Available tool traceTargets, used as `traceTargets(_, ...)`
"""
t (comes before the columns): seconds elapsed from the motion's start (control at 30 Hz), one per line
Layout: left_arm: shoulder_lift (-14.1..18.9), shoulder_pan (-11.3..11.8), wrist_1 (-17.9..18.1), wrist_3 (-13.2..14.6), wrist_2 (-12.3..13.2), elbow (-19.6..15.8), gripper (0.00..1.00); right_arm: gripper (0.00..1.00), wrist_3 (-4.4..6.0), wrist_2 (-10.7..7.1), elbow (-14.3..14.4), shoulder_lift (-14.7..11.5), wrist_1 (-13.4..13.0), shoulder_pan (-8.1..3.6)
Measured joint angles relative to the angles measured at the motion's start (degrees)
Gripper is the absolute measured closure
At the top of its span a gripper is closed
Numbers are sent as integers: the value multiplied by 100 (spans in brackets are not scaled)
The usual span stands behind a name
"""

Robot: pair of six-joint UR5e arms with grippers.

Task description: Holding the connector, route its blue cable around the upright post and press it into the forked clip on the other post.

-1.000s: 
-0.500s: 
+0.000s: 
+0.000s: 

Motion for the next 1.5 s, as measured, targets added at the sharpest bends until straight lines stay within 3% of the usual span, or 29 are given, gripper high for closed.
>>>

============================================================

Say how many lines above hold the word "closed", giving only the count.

2